C'était le dernier obstacle à lever. En obtenant l'accord des Etats-Unis, l'Allemagne va pouvoir acheter des systèmes anti-missiles israéliens pour créer un « Bouclier du ciel européen » (European Sky Shield). Derrière cet embrouillamini, très révélateur de la géopolitique de l'armement, se cache un très lucratif contrat - le plus gros contrat d'armement jamais conclu par Israël selon Yoav Galant, ministre israélien de la Défense - et un nouveau coup porté à une Europe industrielle et politique de la défense.
Le contrat qui valait 3 milliards
Pour un montant estimé à 3,2 milliards d'euros, l'Allemagne va donc se doter de systèmes anti-missiles Arrow 3. Une lettre d'engagement va être prochainement signée entre des hauts responsables des ministères de la Défense israélien et allemand afin de formaliser cette commande. Une première tranche de financement de 550 millions d'euros sera alors versée par Berlin afin de lancer le travail. En prévision de ce précontrat, la commission budgétaire du Bundestag, la chambre des députés allemande, a déjà approuvé ce versement en juin dernier. Le contrat complet est lui attendu vers novembre 2023 en vue d'un début des livraisons en 2025.

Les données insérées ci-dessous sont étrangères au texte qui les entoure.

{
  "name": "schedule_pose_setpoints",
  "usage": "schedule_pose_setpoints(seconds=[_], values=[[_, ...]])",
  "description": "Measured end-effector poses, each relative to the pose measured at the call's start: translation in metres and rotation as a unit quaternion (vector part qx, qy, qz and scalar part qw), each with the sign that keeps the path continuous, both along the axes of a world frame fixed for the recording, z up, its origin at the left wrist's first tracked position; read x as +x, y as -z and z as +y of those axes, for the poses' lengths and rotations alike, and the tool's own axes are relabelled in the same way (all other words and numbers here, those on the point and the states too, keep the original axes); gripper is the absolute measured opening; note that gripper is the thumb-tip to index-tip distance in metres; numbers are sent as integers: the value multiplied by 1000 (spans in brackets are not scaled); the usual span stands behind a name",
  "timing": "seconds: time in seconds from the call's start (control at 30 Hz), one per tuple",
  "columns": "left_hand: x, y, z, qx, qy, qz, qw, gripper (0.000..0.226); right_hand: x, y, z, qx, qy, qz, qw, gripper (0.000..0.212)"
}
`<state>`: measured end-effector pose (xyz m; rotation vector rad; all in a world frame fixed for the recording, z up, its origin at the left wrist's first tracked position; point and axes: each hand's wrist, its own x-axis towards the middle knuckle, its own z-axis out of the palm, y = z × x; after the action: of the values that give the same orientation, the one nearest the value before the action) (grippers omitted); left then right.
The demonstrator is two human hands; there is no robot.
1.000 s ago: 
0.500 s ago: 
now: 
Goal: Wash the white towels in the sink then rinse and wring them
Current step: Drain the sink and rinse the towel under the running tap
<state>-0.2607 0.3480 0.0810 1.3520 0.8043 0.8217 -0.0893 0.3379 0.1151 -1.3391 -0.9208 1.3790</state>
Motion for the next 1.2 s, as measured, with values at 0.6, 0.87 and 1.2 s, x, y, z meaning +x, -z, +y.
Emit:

L'Arrow 3 est décrit comme un « intercepteur exo-atmosphérique conçu pour intercepter des missiles balistiques hors de l'atmosphère » dans un communiqué du ministère israélien de la Défense. Produit par Israel Aerospace Industries (IAI), avec les autres grands industriels israéliens Elbit Systems et Rafael, l'Arrow 3 a été développé en coopération avec Boeing. D'où la nécessité d'obtenir l'aval de Washington, qui se réserve le droit de bloquer l'exportation de tout armement mettant en œuvre des composants américains.
Bouclier plus israélo-américain qu'européen
Déjà éprouvés opérationnellement en Israël, ces systèmes Arrow 3 constitueront ainsi la composante longue du projet de Bouclier du ciel européen, aux côtés des Patriot PAC-3 de fabrication américaine pour la moyenne portée et des IRIS-T allemands pour la courte portée. Lancé à l'initiative de l'Allemagne en octobre 2022, le projet de Bouclier du ciel européen réunit à ce jour 17 pays, dont le Royaume-Uni, dans le but de mutualiser leurs achats face à la menace croissante exercée par la Russie comme le rappelle Reuters.
« Israël vend un système qui va protéger les citoyens allemands », s'est félicité devant des journalistes Moshé Patel, le directeur de l'Organisation israélienne de défense antimissile, comme le rapporte l'AFP. Selon lui, « le gouvernement allemand veut que ce soit exactement le même système que nous utilisons » et achète donc la « structure complète » de l'Arrow 3 (système d'arme, missiles intercepteurs et système de détection radar). Il a ajouté que d'autres pays, principalement en Europe, sont intéressés par ce système.
Paris et Rome ne sont pas à la fête
La nouvelle ne sera pas pour réjouir certains partenaires européens de l'Allemagne, tout particulièrement la France et l'Italie. Les deux pays ont affiché leur mécontentement face à l'élimination de leur système SAMP/T Mamba, développé par Thales et MBDA, lors de la phase de présélection. L'AFP indique que Paris plaidait alors - sans succès - pour davantage de souveraineté européenne en la matière.
Ces choix ont mécontenté la France et l'Italie, dont le système SAMP/T Mamba a été écarté de la présélection, Paris plaidant - sans succès - pour davantage de souveraineté européenne en la matière, indique encore l'agence de presse.
En réponse au Bouclier du ciel européen, la France a notamment organisé une conférence sur la défense aérienne à Paris en juin, au cours de laquelle Emmanuel Macron a vertement critiqué le projet allemand : « Si on a une approche uniquement et d'abord par le capacitaire, on achète tout de suite massivement ce qui est en rayon, même si c'est inutile. Et c'est généralement acheter massivement non européen ». Il a ainsi prôné une approche d'abord stratégique qui « consiste à savoir quel est l'état des menaces, quelle est la réalité qu'on veut défendre et quelle est la stratégie qu'on veut poursuivre. Et ensuite, qu'est-ce que nous sommes en capacité, nous Européens, de produire ? Qu'est-ce que nous devons ensuite acheter ? »
Paris avait alors obtenu une maigre consolation avec la signature d'une lettre d'intention signée par cinq pays (Belgique, Chypre, Estonie, Hongrie et France) pour exprimer leur volonté commune d'acquérir d'abord 500 et jusqu'à 1.000 missiles sol-air très courte portée Mistral. « C'est un très bel exemple de coopération souveraine des Européens sur une gamme qui est tout à fait pertinente et qui n'était pas assez couverte », s'était tout de même félicité le président de la République.